Call girls Service in Ajman 0505086370 Ajman call girls
PhD Day: Entity Linking using Generic Linked Data Datasets
1. Copyright 2009 Digital Enterprise Research Institute. All rights reserved.
Digital Enterprise Research Institute www.deri.ie
Entity Linking Using Generic Linked
Data Datasets
PhD Day – April/2013
Bianca Pereira
2. Digital Enterprise Research Institute www.deri.ie
Agenda
Motivation
Problem
Related Work
Research Questions
Next Steps
Challenges
2 of XYZ
3. Digital Enterprise Research Institute www.deri.ie
Motivation
Biggest part of the content available on the web is
unstructured natural language text.
How to structure natural language texts in order to be
easier to process them?
3 of XYZ
4. Digital Enterprise Research Institute www.deri.ie
Motivation
There are three possible solutions to this problem:
Extract knowledge from text according to a given structure
(ontology population from text).
Extract knowledge from text without using a previous structure
(ontology learning from text).
Link mention from text with entities from a structured knowledge
base (entity linking).
4 of XYZ
5. Digital Enterprise Research Institute www.deri.ie
Motivation
Entity Linking..
.. enables reusing knowledge already published on the web.

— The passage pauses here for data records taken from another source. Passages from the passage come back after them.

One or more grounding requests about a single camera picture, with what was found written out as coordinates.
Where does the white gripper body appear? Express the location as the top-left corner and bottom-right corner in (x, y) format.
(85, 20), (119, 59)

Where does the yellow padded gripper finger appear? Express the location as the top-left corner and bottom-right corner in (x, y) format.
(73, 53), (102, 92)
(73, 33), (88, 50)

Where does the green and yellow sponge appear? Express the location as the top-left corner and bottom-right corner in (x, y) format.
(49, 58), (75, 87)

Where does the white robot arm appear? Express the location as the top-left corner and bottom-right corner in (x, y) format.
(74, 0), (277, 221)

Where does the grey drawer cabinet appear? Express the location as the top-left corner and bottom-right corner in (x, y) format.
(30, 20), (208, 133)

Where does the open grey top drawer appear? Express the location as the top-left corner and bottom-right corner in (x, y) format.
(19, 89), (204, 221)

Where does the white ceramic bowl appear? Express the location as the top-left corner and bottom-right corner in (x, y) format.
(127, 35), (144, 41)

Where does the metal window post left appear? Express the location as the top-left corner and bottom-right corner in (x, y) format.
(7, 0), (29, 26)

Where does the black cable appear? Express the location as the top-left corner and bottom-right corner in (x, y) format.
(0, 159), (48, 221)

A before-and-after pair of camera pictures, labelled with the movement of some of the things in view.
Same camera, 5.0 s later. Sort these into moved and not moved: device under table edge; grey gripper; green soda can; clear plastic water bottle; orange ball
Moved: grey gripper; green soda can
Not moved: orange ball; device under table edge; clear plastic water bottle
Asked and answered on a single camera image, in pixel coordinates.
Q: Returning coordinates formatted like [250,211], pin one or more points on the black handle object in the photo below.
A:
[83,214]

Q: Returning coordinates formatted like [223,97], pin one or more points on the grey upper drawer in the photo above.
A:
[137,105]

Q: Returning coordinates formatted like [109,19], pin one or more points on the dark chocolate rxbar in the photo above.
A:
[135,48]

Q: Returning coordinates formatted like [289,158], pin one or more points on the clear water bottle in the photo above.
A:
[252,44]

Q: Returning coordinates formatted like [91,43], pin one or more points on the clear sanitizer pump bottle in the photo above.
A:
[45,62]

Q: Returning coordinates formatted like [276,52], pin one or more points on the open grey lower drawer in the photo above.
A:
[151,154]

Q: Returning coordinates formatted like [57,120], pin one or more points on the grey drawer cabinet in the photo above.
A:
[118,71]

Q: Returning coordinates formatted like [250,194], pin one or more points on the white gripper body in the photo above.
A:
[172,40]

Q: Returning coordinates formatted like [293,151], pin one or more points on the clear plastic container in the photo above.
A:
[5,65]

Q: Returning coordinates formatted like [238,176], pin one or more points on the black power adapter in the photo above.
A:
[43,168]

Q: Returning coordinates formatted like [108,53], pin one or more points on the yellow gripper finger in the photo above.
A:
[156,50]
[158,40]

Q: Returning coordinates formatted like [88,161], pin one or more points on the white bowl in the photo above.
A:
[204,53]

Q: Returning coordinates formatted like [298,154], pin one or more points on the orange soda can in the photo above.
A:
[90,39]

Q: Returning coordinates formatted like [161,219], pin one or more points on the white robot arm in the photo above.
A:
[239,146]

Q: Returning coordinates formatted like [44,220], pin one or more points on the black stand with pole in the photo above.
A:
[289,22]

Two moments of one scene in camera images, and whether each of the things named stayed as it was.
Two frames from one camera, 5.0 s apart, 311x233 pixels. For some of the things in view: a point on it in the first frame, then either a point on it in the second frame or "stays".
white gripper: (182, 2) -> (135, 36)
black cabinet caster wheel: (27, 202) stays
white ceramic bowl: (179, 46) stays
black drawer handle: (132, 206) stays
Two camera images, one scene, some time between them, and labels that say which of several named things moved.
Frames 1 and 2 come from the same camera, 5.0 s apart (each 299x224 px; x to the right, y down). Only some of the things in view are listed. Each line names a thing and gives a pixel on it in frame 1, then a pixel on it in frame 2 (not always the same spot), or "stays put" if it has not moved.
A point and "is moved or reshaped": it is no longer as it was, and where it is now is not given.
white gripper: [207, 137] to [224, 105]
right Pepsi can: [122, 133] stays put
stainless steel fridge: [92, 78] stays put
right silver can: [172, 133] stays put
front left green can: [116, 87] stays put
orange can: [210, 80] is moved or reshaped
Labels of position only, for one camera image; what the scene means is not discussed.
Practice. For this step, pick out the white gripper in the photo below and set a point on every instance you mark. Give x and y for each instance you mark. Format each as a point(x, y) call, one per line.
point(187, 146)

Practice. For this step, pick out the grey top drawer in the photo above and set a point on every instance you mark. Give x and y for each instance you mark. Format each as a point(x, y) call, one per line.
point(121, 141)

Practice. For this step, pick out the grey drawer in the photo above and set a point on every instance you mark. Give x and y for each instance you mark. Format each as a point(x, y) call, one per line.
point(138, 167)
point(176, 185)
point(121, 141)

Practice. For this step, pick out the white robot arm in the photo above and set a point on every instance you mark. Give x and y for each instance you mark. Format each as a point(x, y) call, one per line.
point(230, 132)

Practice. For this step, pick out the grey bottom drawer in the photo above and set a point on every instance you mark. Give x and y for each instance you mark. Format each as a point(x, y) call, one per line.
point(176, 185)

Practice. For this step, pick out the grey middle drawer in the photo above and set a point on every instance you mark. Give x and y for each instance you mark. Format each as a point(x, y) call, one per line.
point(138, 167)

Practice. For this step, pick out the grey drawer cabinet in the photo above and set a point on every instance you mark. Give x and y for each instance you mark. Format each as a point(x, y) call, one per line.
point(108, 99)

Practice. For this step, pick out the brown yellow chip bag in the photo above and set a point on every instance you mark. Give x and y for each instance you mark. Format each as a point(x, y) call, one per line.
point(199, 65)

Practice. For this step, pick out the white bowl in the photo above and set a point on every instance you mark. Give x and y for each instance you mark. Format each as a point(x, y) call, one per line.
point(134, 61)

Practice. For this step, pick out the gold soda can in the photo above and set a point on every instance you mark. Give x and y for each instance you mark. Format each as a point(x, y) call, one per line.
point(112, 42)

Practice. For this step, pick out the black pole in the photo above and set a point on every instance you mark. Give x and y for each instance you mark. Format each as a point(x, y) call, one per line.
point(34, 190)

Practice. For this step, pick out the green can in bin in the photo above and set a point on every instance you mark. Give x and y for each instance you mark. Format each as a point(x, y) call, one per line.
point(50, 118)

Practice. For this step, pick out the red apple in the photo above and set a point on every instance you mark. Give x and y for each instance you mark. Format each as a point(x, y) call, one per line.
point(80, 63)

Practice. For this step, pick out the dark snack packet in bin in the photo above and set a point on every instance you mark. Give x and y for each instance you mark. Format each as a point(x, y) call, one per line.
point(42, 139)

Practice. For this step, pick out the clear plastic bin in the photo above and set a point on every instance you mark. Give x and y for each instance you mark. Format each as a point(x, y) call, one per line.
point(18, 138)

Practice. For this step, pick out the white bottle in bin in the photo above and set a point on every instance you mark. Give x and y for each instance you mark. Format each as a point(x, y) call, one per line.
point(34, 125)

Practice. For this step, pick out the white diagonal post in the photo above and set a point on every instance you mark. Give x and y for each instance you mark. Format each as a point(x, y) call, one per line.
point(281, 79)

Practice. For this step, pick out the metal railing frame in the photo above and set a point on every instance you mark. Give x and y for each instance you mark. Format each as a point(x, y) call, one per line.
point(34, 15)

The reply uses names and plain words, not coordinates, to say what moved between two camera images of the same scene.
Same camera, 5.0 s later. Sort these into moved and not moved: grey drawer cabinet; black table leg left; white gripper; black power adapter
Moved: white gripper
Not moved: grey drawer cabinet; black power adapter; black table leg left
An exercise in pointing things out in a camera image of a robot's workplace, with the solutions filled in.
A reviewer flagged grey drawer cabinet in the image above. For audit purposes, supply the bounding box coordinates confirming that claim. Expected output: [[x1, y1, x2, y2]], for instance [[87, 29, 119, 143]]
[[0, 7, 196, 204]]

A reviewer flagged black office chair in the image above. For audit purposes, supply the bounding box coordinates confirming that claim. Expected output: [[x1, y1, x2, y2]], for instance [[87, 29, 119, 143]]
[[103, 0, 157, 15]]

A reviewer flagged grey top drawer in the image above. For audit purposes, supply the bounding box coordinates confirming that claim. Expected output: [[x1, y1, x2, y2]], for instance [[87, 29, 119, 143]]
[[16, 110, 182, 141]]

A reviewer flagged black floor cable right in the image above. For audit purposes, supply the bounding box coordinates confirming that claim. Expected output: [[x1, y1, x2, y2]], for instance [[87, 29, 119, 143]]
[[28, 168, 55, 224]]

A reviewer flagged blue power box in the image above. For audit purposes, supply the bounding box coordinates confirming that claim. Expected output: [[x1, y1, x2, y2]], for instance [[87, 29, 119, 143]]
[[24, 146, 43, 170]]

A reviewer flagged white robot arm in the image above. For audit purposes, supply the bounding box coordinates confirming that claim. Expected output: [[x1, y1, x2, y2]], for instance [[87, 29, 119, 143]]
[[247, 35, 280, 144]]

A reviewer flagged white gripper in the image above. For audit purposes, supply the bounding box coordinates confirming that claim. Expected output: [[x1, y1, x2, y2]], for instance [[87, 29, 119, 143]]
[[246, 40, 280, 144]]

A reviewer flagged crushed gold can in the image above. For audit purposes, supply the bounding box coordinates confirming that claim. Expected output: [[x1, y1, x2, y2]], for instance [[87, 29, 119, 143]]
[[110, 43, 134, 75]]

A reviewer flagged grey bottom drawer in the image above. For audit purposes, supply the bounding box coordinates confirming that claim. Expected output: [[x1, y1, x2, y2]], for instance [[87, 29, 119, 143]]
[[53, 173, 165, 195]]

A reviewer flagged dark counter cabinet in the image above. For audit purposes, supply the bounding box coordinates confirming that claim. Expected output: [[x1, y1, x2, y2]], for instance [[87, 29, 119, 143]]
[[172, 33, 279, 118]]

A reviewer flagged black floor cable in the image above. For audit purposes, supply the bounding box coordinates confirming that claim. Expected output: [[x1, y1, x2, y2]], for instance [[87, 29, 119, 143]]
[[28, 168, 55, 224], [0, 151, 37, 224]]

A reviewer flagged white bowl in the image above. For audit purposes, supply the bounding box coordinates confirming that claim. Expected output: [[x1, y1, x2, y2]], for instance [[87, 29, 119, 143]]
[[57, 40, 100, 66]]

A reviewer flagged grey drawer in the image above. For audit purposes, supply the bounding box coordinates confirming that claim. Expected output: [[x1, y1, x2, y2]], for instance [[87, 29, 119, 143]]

.. can be used as the first step for ontology learning and
population algorithms.
5 of XYZ
6. Digital Enterprise Research Institute www.deri.ie
Motivation
Many datasets have been used for Entity Linking:
Relational datasets
Wikipedia
DBPedia, YAGO, MusicBrainz, Freebase, …
6 of XYZ
7. Digital Enterprise Research Institute www.deri.ie
Motivation
Linked Data datasets are promising because..
.. many of them are public.
.. they are already structured.
.. they are interlinked.
.. they are available under diverse ownership.
.. they provide knowledge in diverse domains.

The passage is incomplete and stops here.